**What you have to do:** Nothing but the lines below from the one that contains "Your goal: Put" through the one that contains "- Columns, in" should be retyped, exactly and including both ends. Do not include pictures.

**Data extract:**
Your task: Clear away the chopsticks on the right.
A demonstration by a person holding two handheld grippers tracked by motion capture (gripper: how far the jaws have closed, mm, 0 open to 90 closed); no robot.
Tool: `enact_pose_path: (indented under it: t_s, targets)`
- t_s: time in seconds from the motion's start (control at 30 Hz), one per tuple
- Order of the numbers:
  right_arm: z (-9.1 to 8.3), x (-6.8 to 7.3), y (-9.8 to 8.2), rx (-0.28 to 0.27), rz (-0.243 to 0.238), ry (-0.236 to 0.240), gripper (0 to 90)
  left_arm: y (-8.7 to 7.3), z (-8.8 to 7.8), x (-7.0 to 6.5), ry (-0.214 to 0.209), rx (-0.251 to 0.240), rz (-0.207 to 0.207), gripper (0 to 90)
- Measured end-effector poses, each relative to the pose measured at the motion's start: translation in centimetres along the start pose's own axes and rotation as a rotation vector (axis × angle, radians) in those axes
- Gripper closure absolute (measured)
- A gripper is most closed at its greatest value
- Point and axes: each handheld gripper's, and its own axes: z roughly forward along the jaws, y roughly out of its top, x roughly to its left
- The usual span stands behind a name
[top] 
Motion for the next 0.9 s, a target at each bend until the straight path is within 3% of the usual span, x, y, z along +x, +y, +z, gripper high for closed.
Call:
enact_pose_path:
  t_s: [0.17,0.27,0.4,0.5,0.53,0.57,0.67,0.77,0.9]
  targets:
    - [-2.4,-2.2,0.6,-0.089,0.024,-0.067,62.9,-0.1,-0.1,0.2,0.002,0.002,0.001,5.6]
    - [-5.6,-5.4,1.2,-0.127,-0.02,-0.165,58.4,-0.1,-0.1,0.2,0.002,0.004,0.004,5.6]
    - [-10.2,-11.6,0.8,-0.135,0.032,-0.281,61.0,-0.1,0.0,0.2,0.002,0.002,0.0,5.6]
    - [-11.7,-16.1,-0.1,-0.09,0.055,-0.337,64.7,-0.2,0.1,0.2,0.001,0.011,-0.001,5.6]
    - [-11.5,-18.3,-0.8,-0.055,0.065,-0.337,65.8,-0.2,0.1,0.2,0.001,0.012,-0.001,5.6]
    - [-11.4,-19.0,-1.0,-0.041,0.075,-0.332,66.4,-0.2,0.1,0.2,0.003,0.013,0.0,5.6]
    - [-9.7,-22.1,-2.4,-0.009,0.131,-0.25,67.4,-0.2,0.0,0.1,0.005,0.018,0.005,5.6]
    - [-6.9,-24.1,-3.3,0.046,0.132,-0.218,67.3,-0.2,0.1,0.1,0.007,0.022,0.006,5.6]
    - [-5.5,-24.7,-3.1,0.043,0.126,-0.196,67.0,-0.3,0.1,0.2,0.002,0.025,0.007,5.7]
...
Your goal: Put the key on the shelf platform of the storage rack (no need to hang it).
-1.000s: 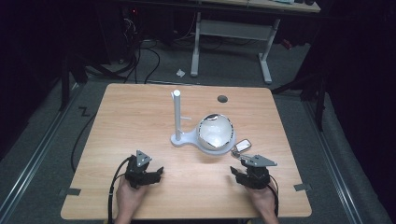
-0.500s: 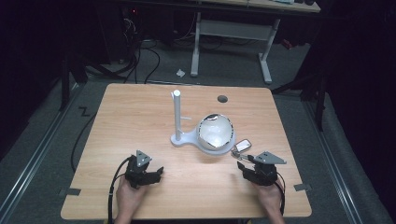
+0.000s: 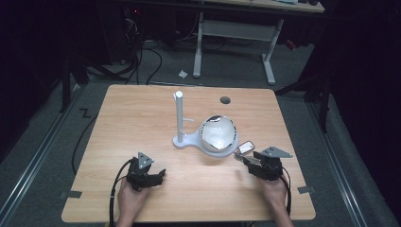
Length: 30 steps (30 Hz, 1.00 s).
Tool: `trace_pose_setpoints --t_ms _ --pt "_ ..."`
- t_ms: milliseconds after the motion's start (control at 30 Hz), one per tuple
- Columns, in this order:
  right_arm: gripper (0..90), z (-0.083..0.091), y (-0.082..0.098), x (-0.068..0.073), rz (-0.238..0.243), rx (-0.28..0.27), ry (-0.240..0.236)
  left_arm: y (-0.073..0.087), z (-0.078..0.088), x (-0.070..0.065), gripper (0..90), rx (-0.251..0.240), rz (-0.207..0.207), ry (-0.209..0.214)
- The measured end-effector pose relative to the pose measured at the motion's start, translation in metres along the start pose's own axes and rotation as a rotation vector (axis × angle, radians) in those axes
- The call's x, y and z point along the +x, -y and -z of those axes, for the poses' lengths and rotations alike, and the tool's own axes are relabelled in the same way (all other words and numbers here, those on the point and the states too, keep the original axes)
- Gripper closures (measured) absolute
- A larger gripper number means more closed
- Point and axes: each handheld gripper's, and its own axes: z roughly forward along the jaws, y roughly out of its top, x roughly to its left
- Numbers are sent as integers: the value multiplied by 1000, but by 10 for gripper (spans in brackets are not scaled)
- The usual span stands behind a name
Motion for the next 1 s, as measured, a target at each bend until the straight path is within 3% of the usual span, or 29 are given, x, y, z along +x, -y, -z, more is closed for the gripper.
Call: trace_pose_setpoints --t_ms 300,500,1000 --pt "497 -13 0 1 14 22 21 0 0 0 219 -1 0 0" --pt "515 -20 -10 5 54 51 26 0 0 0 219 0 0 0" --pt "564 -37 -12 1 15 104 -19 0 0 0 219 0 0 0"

**Output of the task:**
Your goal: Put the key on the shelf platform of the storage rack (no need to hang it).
-1.000s: 
-0.500s: 
+0.000s: 
Length: 30 steps (30 Hz, 1.00 s).
Tool: `trace_pose_setpoints --t_ms _ --pt "_ ..."`
- t_ms: milliseconds after the motion's start (control at 30 Hz), one per tuple
- Columns, in this order:

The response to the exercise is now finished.